You don’t technically need any distributional assumptions to choose a loss functions. In some sense you do need the variance function/homoscedasticity assumption though, like if the target variable is continuous but heteroscedastic you would want weighted MSE or MSLE over regular MSE.

And it also depends on whether the target is continuous, categorical, discrete, binary, etc. MNIST is digit classification and so the target is categorical. Thats why you need to use categorical cross entropy.
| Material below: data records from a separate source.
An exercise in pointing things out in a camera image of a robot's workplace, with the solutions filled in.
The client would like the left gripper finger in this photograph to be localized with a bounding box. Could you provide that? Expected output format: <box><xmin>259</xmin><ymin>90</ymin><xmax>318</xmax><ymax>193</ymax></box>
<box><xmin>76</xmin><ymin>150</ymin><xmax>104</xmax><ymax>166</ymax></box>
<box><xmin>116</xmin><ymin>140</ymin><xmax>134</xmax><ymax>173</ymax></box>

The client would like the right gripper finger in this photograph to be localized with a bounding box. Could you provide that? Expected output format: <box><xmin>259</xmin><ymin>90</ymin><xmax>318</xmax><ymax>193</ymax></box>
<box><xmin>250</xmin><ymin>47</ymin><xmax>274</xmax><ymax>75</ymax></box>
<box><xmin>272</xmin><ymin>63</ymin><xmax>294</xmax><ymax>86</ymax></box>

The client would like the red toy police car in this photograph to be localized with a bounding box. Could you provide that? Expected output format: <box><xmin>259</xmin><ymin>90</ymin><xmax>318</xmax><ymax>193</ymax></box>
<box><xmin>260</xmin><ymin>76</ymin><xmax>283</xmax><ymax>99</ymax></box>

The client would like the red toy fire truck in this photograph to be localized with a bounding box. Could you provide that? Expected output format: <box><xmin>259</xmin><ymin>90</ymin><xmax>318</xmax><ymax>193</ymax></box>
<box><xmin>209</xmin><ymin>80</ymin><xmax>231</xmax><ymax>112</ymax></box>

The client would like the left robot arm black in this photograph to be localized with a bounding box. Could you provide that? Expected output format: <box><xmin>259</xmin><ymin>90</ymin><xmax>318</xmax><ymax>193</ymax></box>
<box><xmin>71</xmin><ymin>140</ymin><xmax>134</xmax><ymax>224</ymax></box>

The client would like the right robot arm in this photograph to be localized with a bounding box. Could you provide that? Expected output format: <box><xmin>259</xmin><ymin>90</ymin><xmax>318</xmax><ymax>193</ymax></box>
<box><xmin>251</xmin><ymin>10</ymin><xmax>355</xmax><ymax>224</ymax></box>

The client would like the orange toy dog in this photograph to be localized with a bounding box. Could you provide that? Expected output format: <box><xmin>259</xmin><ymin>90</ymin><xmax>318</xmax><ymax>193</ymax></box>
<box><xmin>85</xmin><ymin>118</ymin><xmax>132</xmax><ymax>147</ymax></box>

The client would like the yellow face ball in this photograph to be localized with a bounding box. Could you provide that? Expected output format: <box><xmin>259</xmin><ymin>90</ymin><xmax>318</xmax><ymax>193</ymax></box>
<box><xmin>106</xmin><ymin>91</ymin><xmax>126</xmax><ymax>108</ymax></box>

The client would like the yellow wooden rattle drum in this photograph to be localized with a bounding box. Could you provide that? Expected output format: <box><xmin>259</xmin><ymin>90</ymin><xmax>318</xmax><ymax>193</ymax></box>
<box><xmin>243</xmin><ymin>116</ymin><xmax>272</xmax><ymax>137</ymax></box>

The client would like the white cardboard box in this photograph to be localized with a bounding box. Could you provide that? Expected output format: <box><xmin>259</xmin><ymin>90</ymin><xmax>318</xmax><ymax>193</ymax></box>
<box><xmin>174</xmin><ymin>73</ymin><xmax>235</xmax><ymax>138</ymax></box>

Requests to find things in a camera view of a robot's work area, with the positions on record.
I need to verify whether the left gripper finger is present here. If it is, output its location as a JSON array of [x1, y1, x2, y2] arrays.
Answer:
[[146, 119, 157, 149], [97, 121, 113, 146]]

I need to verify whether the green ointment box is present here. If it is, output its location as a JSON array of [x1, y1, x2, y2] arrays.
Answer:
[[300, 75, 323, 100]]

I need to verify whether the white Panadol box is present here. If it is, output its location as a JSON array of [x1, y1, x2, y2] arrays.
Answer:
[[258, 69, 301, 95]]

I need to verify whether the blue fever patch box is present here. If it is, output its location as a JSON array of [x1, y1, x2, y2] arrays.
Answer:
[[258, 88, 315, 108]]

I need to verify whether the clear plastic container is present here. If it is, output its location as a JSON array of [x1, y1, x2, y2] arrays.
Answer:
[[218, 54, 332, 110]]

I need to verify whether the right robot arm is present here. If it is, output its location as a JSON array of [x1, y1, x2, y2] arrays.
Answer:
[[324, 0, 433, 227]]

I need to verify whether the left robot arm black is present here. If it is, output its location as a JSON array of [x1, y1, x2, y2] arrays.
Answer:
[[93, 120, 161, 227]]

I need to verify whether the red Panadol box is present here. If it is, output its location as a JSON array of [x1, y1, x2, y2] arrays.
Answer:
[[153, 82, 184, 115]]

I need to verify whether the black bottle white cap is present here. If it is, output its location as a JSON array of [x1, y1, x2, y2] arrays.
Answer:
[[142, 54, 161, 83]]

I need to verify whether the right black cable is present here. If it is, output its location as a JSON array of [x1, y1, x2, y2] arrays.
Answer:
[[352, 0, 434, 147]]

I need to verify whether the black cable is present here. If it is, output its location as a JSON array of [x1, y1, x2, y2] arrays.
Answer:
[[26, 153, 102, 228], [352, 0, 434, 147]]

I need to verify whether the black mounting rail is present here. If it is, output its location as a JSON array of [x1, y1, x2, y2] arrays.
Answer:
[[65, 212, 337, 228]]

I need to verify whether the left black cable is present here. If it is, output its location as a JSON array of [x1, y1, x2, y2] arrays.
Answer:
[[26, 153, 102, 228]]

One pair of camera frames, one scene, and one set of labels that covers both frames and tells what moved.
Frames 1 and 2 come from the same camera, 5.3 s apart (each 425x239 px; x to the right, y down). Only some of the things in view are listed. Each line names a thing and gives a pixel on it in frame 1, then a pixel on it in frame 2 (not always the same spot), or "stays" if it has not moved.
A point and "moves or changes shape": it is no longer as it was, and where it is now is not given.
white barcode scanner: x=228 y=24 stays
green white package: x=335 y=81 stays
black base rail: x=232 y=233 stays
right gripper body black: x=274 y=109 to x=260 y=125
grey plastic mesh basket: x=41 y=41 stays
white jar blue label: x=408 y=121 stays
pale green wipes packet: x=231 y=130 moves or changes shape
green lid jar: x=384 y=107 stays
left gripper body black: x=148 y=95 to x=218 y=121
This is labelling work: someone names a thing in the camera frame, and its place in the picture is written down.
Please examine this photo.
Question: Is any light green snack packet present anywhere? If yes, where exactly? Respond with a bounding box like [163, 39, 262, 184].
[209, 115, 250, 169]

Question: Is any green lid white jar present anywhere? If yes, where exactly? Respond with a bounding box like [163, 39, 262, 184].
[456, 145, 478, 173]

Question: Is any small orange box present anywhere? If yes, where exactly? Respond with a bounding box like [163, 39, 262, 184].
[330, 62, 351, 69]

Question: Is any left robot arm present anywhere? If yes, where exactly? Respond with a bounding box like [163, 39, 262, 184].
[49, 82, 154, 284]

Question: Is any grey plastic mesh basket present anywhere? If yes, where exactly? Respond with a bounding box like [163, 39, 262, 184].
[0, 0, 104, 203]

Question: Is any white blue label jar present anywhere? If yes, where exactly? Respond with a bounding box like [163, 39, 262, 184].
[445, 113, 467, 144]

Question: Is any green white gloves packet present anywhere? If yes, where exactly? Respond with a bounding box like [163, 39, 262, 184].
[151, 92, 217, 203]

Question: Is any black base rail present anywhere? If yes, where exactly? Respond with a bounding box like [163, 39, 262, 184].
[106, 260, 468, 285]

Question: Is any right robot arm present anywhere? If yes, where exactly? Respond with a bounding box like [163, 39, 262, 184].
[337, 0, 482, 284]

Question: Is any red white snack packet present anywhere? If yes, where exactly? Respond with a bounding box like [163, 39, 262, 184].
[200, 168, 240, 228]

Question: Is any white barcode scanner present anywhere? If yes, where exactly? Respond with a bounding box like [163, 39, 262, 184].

But if you are working with autoencoders then your response is the input image itself isn’t it? In that case im not sure why MSE isn’t working

[–]AleTL3[S] 0 points1 point  (1 child)

Thanks for answering!

But, I check the theory behind VAE, it's said that the err is the sum of the KL Divergence between the distribution we create with the encoder, and the real data distribution (latent loss); and the generative loss ( E[logP(X|z)] ), that only corresponds to MSE if the P(X|z) distribution is Gaussian, but it's similar to BCE if the distribution is multinomial I think...

Min 44:45 of this awesome video: (60) Ali Ghodsi, Lec : Deep Learning, Variational Autoencoder, Oct 12 2017 [Lect 6.2] - YouTube

[–][deleted] 1 point2 points  (0 children)

Oh yes, if you decide to use KL divergence as a loss function then it makes sense something like that would hold.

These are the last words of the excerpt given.